As professoras formadas até as décadas de 1960 e 70 certamente dirão que autor não afirma nada de novo. “Crianças são crianças, ora bolas!” – escuto minhas antigas mestras falarem – “elas não podem ser tratadas de igual para igual pelos adultos, pelo simples fato de que ainda não estão suficientemente crescidas”. Muito menos serem abaladas pelas paixões político-partidárias dos professores e educadores.

Um livro escrito para professores e estudantes dos cursos de licenciatura, recolocando questões essenciais da educação.
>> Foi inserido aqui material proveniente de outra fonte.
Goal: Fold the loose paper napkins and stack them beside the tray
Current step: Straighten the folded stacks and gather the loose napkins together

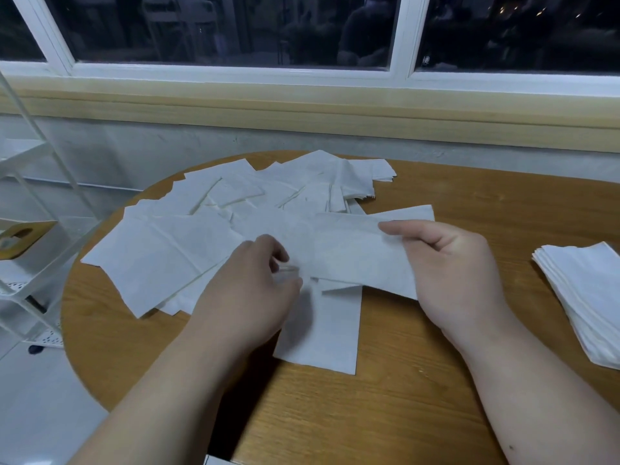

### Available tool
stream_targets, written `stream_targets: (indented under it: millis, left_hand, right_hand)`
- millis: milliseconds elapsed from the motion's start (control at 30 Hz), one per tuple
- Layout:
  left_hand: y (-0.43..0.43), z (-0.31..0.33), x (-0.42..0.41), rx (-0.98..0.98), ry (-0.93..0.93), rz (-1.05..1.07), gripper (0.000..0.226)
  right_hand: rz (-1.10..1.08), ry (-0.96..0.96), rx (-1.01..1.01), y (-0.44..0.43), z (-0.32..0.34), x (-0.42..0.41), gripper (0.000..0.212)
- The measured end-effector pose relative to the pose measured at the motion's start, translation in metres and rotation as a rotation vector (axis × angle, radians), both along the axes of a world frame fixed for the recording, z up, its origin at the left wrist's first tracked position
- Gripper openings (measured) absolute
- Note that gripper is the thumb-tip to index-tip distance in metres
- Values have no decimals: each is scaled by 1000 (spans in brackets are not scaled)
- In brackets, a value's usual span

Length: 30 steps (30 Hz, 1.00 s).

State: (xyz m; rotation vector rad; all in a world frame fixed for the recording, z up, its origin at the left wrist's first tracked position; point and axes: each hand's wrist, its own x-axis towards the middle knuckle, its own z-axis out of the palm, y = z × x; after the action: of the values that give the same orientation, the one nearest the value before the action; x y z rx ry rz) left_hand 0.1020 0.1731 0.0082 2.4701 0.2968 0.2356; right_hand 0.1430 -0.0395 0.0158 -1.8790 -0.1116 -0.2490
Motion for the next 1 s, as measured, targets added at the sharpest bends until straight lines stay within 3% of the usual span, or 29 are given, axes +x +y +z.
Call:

Livro de linguagem descomplicada (se pensarmos em livros de Filosofia) - uma conversa, diz o autor repetidas vezes -, mas que é nitroglicerina pura, não tenho dúvidas. Eu, ao menos, li desse jeito, tendo em mente o modo como aqueles que se consideram progressistas encaram uma proposta (como a de Ronai Rocha) de recolocar a educação nos trilhos tradicionais, defendendo a escola como local distanciado das discussões políticas e priorizando a transmissão dos conhecimentos acumulados pela Humanidade. Uma proposta que parecerá, a muitos, como conservadora, mas que para outros tantos soa como simplesmente necessária frente ao estado de ineficácia da atual educação brasileira, que tem se revelado incompetente na formação das novas gerações.